United Way: Success by 6 filling preschool gaps
BY DAN MORAN firstname.lastname@example.org January 25, 2013 7:10PM
Updated: March 27, 2013 2:12AM
GURNEE — When the United Way of Lake County launched its Success by 6 kindergarten readiness program in 2006, Glenda Abbott recalled, gaps in early-childhood education could be seen in visits with preschoolers in Waukegan.
“I remember so many of those little students who were so eager to learn, but had never touched a book and didn’t understand their shapes and their colors,” said Abbott, the agency’s community impact chair. “They really were not ready for kindergarten. They didn’t really have a chance.”
Six years later, Abbott told a gathering of the agency’s board of directors Thursday night that “I know that we’re moving the needle” after investing nearly $3 million in early-learning clubs, home visits, distribution of kindergarten-readiness calendars and workbooks, grants to local partners, and allocations to agencies that support the goals of the program.
Abbott pointed specifically to the results of surveys with 578 children entering kindergarten last year at seven Waukegan schools — Carmen Buckner, Clearview, Cooke Magnet, Glen Flora, Hyde Park, Lyon and North — that showed 41 percent of them were measured “ready to start school” in a set of key skills that range from recognizing colors to writing their name.

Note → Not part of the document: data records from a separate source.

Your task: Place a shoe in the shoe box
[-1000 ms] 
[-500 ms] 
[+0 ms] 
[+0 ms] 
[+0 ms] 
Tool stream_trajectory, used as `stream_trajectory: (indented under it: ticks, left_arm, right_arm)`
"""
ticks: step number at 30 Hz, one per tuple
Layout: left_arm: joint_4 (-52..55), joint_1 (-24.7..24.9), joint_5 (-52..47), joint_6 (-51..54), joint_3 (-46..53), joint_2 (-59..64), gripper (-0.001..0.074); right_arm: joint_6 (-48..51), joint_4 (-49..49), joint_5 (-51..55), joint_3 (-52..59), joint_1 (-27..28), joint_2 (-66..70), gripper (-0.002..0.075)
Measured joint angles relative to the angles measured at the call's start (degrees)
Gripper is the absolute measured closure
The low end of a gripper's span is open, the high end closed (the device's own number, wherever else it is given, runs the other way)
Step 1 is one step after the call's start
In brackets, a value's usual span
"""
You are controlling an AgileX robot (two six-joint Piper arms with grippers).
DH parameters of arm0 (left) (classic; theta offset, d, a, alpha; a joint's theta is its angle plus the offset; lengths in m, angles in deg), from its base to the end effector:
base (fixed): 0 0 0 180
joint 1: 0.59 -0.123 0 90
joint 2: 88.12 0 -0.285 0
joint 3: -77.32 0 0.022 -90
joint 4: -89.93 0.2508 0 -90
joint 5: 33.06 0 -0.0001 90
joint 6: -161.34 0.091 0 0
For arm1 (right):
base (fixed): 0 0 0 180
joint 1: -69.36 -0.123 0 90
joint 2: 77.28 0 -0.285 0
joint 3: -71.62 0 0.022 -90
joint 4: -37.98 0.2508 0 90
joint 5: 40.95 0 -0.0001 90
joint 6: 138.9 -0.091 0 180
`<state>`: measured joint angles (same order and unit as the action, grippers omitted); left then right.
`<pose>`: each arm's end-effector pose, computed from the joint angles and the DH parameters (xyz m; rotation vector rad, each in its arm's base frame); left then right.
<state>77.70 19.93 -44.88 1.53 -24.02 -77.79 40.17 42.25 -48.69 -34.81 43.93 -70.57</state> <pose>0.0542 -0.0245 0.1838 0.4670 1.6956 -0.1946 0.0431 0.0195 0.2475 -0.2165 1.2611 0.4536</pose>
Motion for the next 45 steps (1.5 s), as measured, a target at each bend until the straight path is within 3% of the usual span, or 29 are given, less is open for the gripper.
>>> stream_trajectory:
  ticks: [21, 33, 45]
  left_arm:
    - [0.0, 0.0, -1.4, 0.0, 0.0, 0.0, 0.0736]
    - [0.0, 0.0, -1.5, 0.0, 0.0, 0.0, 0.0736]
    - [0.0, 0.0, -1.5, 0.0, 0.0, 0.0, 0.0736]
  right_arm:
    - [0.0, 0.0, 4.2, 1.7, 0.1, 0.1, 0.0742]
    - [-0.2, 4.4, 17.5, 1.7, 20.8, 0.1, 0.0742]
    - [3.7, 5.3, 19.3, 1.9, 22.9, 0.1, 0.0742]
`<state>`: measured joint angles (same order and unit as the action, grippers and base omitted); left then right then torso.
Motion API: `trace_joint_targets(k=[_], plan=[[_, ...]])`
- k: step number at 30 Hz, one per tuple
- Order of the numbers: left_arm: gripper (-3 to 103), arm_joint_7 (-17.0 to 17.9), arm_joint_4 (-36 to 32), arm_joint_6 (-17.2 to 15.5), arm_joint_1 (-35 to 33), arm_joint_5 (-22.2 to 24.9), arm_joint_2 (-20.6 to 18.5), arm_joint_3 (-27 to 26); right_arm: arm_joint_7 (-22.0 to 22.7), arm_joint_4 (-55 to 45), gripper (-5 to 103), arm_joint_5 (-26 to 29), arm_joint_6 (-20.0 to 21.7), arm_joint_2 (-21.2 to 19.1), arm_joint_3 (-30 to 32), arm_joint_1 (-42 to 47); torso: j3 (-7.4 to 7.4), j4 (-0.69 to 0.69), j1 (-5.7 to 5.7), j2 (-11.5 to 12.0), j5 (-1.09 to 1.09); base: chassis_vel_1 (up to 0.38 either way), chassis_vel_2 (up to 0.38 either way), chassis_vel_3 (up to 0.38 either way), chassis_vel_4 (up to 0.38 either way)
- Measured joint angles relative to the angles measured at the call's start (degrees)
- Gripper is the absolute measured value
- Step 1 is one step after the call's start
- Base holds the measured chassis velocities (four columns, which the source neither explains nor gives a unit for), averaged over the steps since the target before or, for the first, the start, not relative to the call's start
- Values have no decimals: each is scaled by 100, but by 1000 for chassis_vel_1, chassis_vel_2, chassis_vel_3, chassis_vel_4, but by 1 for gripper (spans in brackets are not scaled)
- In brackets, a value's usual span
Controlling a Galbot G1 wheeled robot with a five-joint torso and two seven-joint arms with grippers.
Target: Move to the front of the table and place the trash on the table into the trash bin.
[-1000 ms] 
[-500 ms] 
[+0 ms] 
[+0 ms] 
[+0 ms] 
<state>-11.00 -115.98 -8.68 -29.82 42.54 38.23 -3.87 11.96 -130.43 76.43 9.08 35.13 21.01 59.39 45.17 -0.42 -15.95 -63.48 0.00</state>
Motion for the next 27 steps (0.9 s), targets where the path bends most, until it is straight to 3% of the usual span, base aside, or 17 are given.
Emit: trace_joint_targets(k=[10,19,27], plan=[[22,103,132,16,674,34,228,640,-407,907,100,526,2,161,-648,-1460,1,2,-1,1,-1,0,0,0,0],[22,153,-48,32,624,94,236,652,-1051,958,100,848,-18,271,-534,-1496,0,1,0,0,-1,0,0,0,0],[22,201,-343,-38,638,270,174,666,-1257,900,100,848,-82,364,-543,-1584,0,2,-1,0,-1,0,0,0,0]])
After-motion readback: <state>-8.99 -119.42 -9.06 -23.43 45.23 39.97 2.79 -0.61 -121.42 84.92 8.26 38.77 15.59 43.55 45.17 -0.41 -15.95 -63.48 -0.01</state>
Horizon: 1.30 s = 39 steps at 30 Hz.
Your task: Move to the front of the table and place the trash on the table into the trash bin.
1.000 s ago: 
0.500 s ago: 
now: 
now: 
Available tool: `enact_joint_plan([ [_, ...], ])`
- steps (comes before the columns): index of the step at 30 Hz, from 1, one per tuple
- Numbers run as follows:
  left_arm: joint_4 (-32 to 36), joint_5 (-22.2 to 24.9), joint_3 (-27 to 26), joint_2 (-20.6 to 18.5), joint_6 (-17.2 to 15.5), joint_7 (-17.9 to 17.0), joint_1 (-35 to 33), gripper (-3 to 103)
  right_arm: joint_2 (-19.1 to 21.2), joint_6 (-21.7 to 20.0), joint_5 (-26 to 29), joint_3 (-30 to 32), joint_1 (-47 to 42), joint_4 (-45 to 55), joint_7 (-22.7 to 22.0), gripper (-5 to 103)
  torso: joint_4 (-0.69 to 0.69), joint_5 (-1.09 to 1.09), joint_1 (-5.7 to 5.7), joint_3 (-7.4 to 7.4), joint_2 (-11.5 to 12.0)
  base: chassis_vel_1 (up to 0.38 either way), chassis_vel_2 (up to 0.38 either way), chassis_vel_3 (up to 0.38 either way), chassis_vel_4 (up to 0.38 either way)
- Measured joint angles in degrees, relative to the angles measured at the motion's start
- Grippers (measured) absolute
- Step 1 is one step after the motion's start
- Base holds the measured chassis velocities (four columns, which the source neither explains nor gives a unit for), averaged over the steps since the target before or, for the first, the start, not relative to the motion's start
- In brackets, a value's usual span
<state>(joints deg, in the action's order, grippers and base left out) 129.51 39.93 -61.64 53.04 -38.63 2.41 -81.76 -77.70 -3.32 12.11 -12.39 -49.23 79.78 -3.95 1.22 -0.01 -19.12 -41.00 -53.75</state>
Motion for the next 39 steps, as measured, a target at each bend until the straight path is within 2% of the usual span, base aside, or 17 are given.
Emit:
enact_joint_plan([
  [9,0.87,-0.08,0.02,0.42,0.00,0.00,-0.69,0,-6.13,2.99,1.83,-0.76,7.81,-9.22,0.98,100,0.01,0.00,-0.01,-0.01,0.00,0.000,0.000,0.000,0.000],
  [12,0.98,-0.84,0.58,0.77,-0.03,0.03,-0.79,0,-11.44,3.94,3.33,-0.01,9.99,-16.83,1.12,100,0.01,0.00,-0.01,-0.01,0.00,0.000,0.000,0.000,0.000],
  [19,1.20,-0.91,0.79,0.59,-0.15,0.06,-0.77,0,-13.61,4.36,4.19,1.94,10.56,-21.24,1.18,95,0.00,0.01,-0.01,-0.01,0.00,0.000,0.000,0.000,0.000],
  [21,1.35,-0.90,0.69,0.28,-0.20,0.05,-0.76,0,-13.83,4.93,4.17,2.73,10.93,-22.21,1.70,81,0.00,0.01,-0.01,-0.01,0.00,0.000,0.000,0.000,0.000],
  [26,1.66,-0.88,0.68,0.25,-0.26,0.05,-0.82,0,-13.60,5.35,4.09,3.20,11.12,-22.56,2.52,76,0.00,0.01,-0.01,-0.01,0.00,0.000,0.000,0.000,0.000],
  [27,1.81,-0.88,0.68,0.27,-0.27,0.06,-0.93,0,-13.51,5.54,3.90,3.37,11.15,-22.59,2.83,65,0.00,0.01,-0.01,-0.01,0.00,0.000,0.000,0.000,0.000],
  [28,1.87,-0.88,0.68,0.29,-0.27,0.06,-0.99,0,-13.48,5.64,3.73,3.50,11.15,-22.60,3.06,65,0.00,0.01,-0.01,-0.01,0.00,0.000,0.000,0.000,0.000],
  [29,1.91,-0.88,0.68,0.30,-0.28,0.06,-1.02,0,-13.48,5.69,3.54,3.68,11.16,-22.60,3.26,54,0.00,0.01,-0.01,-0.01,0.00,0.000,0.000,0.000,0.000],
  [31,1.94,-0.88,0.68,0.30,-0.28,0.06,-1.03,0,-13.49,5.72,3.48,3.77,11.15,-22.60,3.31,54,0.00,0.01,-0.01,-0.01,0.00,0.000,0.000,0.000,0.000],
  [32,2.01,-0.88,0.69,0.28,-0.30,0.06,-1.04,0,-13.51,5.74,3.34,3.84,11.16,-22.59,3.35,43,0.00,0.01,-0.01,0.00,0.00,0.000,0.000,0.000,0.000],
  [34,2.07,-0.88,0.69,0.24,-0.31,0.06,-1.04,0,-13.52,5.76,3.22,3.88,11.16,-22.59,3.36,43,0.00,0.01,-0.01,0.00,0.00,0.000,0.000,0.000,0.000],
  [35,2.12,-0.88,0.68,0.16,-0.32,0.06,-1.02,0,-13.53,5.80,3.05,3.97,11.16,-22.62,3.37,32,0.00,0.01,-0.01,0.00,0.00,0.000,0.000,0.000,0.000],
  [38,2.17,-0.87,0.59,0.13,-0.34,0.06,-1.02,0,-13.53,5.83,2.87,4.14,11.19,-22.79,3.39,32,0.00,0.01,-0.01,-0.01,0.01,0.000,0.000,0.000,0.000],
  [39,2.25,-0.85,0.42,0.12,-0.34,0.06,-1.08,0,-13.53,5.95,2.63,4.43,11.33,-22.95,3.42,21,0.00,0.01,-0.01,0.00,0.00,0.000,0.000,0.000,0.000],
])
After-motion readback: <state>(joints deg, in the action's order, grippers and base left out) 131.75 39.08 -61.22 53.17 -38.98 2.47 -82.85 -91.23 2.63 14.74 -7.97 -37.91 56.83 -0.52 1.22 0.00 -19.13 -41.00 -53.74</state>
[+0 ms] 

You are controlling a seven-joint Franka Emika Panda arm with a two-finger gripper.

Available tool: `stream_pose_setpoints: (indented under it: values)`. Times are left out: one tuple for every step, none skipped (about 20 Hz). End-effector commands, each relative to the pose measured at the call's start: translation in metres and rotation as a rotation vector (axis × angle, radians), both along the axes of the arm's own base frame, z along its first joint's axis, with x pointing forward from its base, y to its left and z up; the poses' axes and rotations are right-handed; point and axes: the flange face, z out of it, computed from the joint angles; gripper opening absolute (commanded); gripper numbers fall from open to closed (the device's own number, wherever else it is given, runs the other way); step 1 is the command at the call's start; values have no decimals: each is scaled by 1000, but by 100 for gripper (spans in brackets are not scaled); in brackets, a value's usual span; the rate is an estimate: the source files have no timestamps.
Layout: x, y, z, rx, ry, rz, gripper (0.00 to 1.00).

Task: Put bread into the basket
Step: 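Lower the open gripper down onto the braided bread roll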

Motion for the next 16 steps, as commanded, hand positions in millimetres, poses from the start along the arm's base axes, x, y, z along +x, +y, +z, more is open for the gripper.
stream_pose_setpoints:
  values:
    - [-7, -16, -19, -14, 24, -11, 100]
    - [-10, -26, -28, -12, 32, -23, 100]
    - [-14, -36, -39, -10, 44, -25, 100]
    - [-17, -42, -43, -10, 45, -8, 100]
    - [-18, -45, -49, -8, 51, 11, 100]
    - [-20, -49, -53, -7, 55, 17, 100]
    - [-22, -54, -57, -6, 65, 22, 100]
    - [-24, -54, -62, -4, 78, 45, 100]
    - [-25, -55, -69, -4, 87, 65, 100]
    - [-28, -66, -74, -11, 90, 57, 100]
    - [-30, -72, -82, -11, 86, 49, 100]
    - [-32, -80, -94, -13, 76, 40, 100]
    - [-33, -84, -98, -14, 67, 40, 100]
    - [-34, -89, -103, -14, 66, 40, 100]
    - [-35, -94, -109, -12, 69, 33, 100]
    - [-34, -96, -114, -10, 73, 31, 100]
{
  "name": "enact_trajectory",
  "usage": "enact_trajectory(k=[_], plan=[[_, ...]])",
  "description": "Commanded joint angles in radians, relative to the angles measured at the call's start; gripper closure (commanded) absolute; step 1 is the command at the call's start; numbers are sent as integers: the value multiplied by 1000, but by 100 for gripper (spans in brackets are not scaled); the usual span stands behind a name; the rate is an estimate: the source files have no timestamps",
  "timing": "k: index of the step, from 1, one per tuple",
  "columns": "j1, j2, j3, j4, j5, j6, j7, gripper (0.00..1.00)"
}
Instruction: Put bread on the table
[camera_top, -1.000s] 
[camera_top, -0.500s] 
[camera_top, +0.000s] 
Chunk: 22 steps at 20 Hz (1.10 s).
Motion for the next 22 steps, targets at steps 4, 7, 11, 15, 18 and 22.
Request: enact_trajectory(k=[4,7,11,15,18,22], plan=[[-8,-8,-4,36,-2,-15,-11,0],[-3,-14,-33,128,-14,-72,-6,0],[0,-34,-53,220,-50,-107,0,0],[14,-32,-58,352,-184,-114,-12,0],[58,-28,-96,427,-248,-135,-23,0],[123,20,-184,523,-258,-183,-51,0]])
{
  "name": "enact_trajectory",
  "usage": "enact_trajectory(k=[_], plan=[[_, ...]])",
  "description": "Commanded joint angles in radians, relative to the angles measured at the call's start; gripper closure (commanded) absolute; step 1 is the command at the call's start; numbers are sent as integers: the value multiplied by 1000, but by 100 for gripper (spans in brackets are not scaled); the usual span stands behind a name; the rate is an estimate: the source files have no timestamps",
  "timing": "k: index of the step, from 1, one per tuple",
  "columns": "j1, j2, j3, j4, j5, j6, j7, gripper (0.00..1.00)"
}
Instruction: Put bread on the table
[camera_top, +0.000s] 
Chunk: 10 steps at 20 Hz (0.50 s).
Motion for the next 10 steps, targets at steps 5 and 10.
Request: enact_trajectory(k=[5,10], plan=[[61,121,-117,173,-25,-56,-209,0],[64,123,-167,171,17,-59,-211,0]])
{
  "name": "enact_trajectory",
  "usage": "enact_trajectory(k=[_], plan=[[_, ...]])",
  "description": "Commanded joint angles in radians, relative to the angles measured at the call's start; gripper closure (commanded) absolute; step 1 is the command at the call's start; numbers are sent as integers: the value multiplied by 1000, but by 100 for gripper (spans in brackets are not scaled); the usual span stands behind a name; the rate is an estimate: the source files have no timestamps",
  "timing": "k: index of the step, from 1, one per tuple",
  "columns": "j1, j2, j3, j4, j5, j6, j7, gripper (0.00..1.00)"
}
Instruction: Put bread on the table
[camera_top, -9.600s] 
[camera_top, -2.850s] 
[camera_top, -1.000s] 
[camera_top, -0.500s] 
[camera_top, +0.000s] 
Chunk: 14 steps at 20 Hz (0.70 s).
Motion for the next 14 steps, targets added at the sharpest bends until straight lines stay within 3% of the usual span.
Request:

That figure compares to 29 percent when a similar survey was conducted in 2009, and 6 percent when the project began in 2006. Board Chairman Debra Lake said she looks at the numbers as “solid evidence that our programs are working, and we are making a remarkable difference in the lives of families with children.”
“We’ve been one of the national leaders in addressing the issue of education,” added Lake, “giving students in Lake County a solid foundation and making sure there’s a solid path from birth to high-school graduation.”
Among the findings of the kindergarten surveys, which also fielded responses on household information from 76 percent of the students’ parents:
Participation in early-learning clubs or home visits sponsored by the United Way rose from 29 percent of the students in 2006 to 39 percent in 2012. Children participating in either of those programs scored higher that the overall field in all readiness categories.
Between the 2006 survey and 2012, the number of households where English was the primary language spoken at home rose from 27 percent to 43 percent. Participants in the 2012 study were 79 percent Latino.
In gauging how often children watched TV, the 2006 survey showed 44 percent of respondents reporting that they watched more than three hours per day ,and the 2012 survey had 32 percent watching more than two hours.
While children living below the poverty level scored lower on the key-skills assessments, they matched children in higher economic conditions for the first time when it came to engaging with books.
According to Michelle Crombie, vice president of community impact, the Success by 6 project served 1,000 children in early-learning clubs in 2012 and is looking to bring in 1,250 in 2013 — 650 in Waukegan, 450 in the Round Lake area and 150 in North Chicago. By 2015, the program has a goal of reaching 60 percent when it comes to Waukegan children measured as ready to start kindergarten.
“Our programs are not only making a difference, but we can prove that they make a difference,” Crombie said. “The community as a whole, since Success by 6 started, has really pulled together around (the concept) early learning.”